Whilst I’ve never ticked them off, pixel by pixel :wink: , I too certainly experience that problem with inverted masks.

Feathering makes masking a subject so easy in dt, without AI or a million microclicks. But I guess there is no such thing as a free biscuit.

OK, I think I’ve got it. I think that allowing at least a bit of N6 is an integral part of the AgX effect, and is the reason why highlights are shifted more than midtones. Let me demonstrate.

We already know that pure primaries are not subject to N6, but all other colours are, and that N6 affects bright tones more, as by increasing exposure by e.g. 1 EV will push all components along the x-axis, but, as the curve tapers off at the shoulder, high-valued components are not pushed much higher in y, while low-valued components are still at the part of the curve where the slope is high, and increase rapidly:
Midtones:


Brighter:

Here, we were starting from a red with just a bit of green added. But we want to see what happens to the red primary. Well, if we attenuate it, green and blue get some energy, red loses some energy, but it’s all balanced (the hue is still pure red, just a bit desaturated), and it simply goes to white.
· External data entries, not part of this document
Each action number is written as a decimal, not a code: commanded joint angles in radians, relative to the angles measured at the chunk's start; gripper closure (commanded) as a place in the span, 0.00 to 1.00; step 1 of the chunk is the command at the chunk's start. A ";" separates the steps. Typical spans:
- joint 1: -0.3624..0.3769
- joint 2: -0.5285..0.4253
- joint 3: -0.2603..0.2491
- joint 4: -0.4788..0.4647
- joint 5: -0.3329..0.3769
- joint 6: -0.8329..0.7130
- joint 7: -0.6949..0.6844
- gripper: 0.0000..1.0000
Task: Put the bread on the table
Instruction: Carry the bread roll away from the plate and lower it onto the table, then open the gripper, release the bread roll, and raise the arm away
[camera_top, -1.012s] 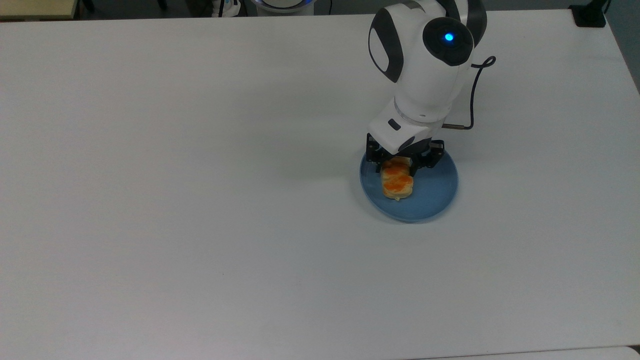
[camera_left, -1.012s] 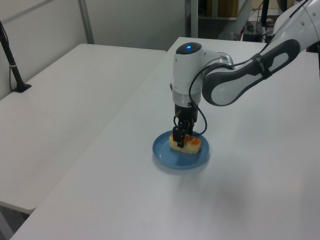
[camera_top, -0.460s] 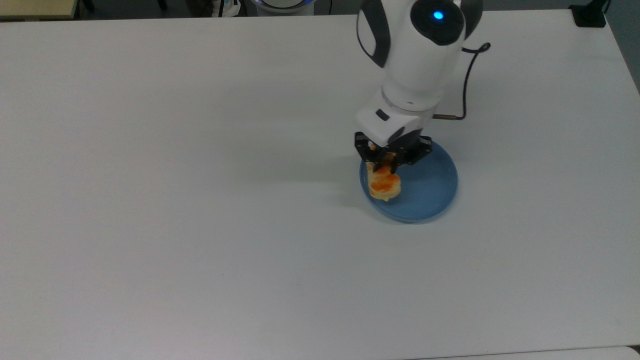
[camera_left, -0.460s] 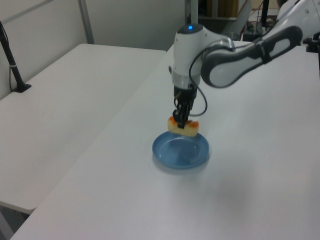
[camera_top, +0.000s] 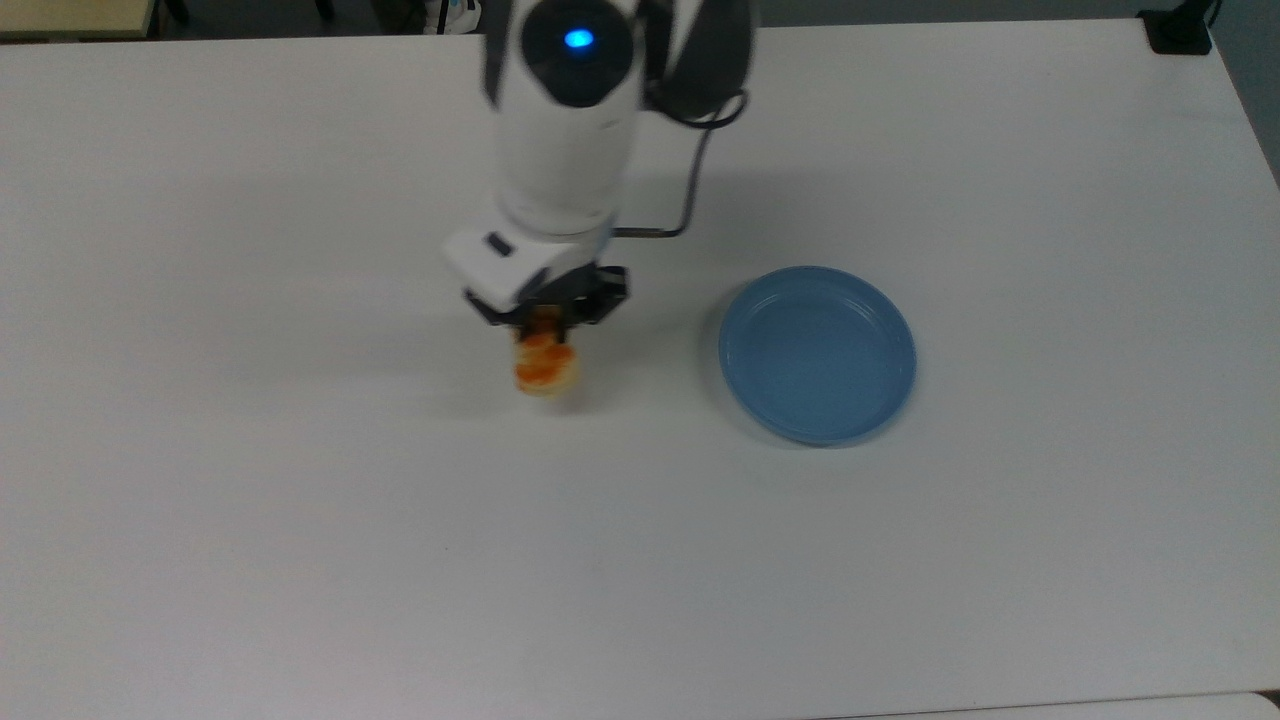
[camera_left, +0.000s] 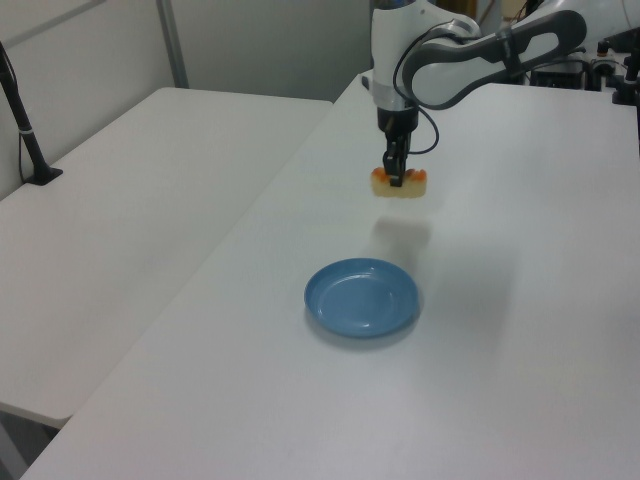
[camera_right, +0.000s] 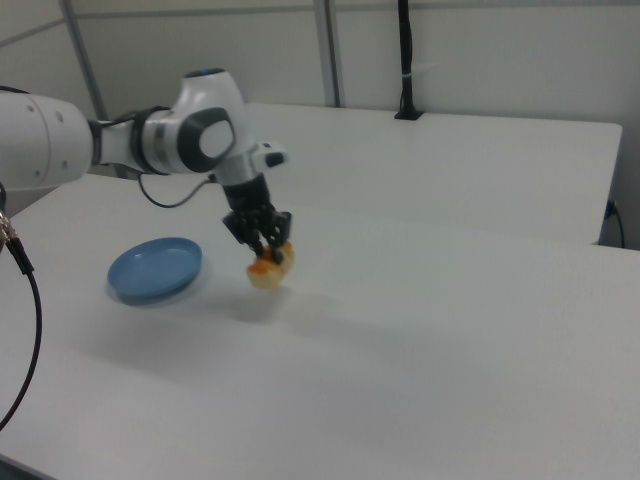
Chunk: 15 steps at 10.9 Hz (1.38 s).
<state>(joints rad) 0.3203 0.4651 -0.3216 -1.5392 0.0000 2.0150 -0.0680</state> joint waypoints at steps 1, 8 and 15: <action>-0.056 0.024 -0.024 -0.053 0.023 0.069 -0.062 0.58; -0.078 -0.064 -0.020 -0.098 0.021 0.072 -0.049 0.00; -0.191 -0.443 0.180 -0.062 -0.022 -0.407 0.129 0.00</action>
<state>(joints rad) 0.2110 0.0701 -0.2186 -1.5770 -0.0065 1.6341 0.0412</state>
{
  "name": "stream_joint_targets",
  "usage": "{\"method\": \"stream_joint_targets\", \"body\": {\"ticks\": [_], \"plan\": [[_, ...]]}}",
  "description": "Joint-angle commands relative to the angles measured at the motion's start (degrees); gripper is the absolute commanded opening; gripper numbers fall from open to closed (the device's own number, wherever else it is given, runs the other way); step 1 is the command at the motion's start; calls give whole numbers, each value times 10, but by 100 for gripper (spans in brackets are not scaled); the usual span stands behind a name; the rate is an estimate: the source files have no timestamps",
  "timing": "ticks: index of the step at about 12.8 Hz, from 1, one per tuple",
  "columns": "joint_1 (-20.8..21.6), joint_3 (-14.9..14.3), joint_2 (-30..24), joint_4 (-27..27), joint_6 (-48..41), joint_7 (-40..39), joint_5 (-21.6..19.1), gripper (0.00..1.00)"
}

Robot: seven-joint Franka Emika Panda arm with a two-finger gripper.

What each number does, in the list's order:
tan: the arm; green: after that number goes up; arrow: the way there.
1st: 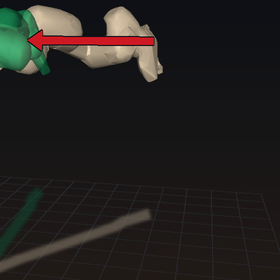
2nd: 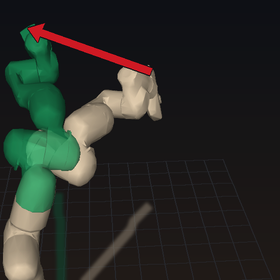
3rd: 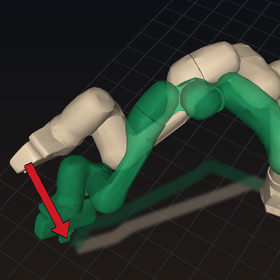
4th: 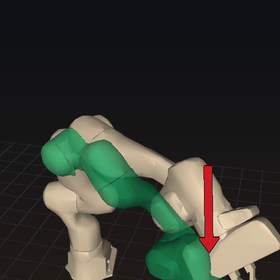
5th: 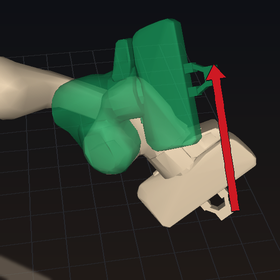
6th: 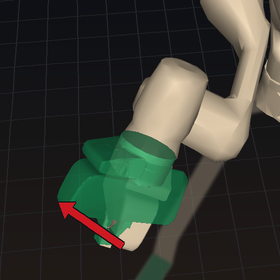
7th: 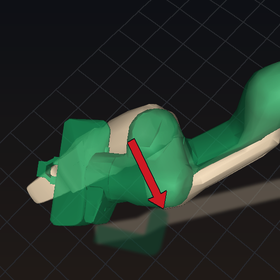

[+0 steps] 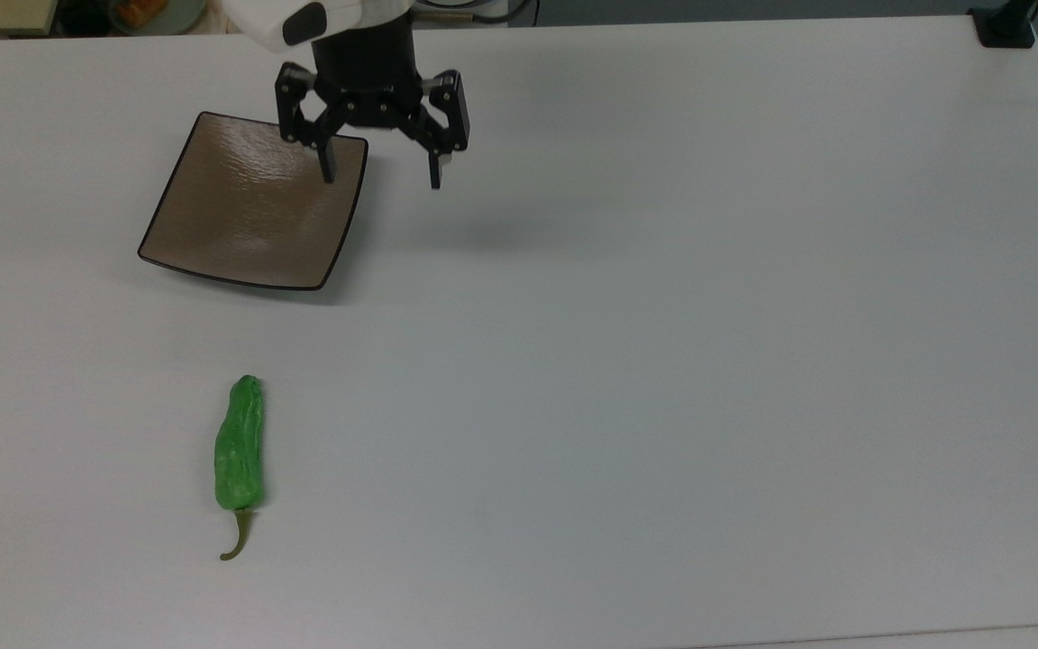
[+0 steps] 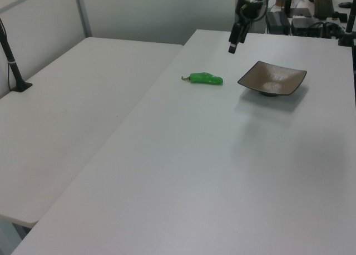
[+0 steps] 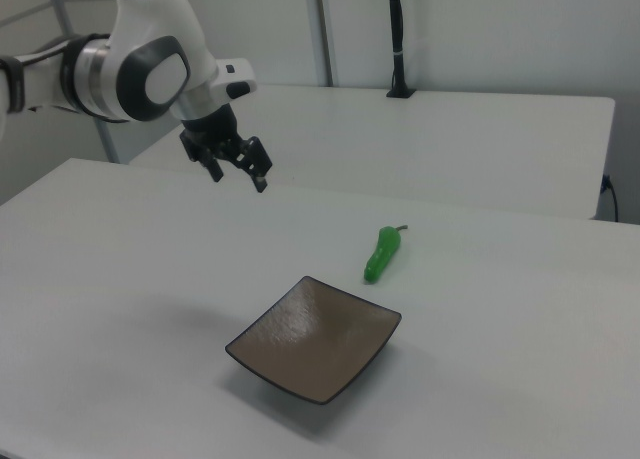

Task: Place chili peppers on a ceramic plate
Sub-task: 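Move the open gripper over the plate toward the green chili pepper, then lower the gripper around the middle of the green chili pepper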

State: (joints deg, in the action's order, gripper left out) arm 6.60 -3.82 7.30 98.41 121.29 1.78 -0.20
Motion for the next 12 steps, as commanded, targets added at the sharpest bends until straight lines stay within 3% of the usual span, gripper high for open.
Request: {"method": "stream_joint_targets", "body": {"ticks": [1,4,12], "plan": [[-11,-3,27,0,76,14,24,100],[-29,-24,66,0,161,14,25,100],[-76,-24,200,-41,329,11,28,100]]}}
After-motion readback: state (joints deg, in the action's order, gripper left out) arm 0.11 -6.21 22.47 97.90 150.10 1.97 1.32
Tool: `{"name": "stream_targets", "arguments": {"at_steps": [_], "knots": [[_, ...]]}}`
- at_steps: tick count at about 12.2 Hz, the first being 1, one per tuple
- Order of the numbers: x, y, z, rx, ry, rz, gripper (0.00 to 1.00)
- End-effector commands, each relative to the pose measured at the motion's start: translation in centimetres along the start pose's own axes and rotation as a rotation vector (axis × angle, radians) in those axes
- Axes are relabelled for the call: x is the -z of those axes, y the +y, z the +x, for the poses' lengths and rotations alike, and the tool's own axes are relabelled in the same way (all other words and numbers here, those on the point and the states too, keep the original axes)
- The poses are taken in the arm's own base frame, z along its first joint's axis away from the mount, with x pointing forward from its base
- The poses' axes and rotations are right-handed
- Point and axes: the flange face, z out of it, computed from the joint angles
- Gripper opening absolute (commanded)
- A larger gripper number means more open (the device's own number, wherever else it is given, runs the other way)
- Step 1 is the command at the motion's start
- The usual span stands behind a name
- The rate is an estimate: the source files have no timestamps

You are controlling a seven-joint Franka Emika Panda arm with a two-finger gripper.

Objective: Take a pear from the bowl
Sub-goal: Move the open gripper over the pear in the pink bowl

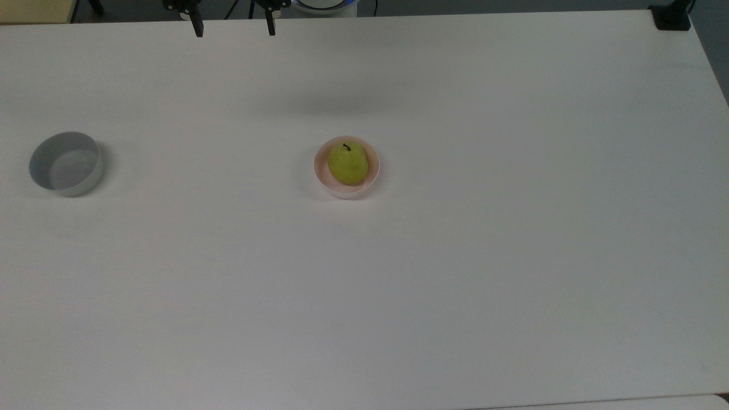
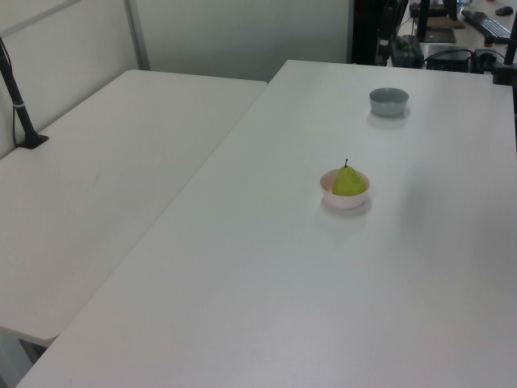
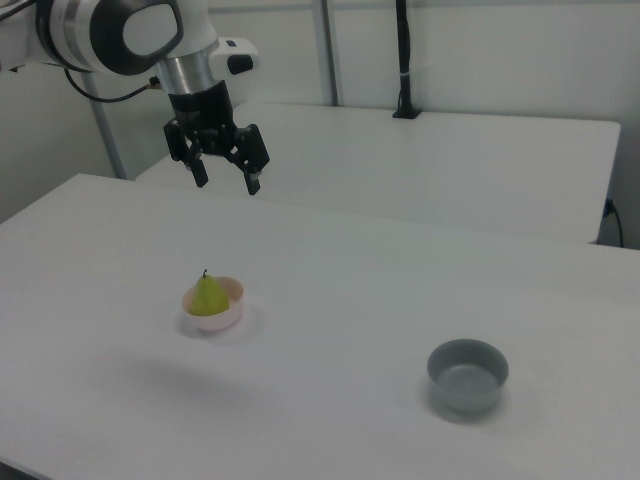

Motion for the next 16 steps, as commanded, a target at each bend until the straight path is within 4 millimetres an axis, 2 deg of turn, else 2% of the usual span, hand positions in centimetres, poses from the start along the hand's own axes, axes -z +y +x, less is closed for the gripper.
{"name": "stream_targets", "arguments": {"at_steps": [1,10,12,14,16], "knots": [[-0.2,-0.5,-0.2,-0.007,0.001,-0.001,1.0],[-0.3,-0.3,-0.3,0.01,-0.016,-0.007,1.0],[-0.5,-0.3,-0.5,0.116,-0.028,-0.009,1.0],[-1.1,-0.2,-1.0,0.308,-0.066,0.004,1.0],[-2.1,-0.6,-1.1,0.376,-0.091,0.013,1.0]]}}
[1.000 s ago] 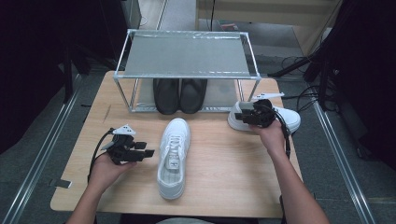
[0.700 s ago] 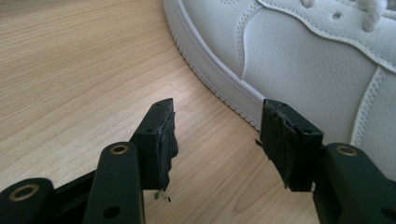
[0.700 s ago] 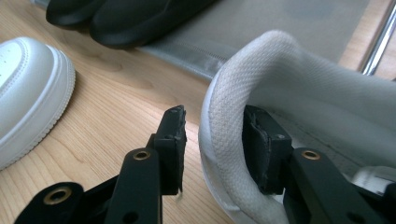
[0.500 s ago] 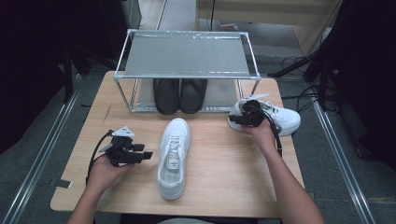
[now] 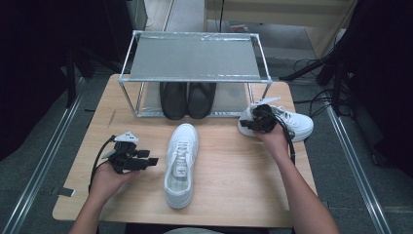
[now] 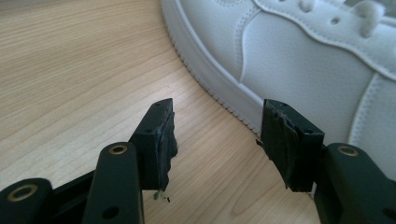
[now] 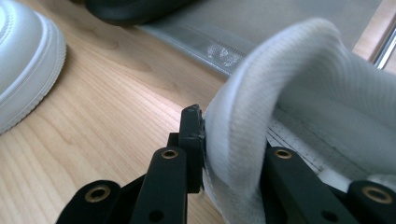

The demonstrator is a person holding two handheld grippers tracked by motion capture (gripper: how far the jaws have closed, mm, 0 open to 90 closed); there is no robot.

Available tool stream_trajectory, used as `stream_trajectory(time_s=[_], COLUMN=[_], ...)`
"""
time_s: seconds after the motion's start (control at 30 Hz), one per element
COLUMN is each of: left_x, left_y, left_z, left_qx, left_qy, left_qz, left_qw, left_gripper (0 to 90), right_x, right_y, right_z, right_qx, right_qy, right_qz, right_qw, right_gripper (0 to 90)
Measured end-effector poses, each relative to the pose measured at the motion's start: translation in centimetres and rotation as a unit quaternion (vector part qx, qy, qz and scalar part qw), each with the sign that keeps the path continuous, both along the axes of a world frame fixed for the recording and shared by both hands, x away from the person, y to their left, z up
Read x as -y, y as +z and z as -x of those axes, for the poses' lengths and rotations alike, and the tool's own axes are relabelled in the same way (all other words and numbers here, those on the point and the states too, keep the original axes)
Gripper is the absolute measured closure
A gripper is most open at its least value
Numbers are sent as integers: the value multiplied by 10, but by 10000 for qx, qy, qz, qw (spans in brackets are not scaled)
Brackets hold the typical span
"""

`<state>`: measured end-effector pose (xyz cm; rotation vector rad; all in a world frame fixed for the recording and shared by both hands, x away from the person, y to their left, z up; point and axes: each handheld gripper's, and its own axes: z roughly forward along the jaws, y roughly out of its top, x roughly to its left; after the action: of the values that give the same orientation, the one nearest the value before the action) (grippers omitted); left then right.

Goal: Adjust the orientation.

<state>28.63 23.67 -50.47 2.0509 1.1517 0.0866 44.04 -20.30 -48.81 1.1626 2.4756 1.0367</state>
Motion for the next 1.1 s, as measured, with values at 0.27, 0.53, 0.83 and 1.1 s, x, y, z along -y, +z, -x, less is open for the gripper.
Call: stream_trajectory(time_s=[0.27,0.53,0.83,1.1], left_x=[0,-2,1,4], left_y=[2,3,4,6], left_z=[1,0,-5,-12], left_qx=[29,49,80,120], left_qy=[-38,-8,-83,-153], left_qz=[9,51,62,72], left_qw=[10000,10000,9999,9998], left_gripper=[449,450,450,450], right_x=[-1,-9,-21,-30], right_y=[12,25,32,35], right_z=[10,32,56,80], right_qx=[190,407,484,315], right_qy=[100,204,431,621], right_qz=[130,327,523,306], right_qw=[9997,9984,9965,9971], right_gripper=[776,761,760,754])
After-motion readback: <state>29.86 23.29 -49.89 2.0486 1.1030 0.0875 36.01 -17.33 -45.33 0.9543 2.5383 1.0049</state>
If we rotate red towards green, we add some energy to the green channel, which (unless we add hue preservation) means N6 will occur, shifting bright, slightly rotated red more and more towards yellow, as values increase. Even if we perform unrotation on the red primary, the N6-shifted values will not be restored to pure red – which is exactly what we want: to shoft bright reds towards yellow.
In the plot with the triangle, O is the original value, R the result.
We shift the red by 1° and restore it:

I’ve now increased exposure by 3 EV. The hue shift increased to 0.5°:

At 6.5 EV (set as the white relative EV), the hue shift is 11.1°:

Applying hue preservation then allows us to keep the N6 in check, while still getting some shift in the primaries:

@s7habo , @garibaldi, @nwinspeare, @Qor , maybe this will be useful to you.
If you agree this is what’s going on, I’ll add this to the manual, too.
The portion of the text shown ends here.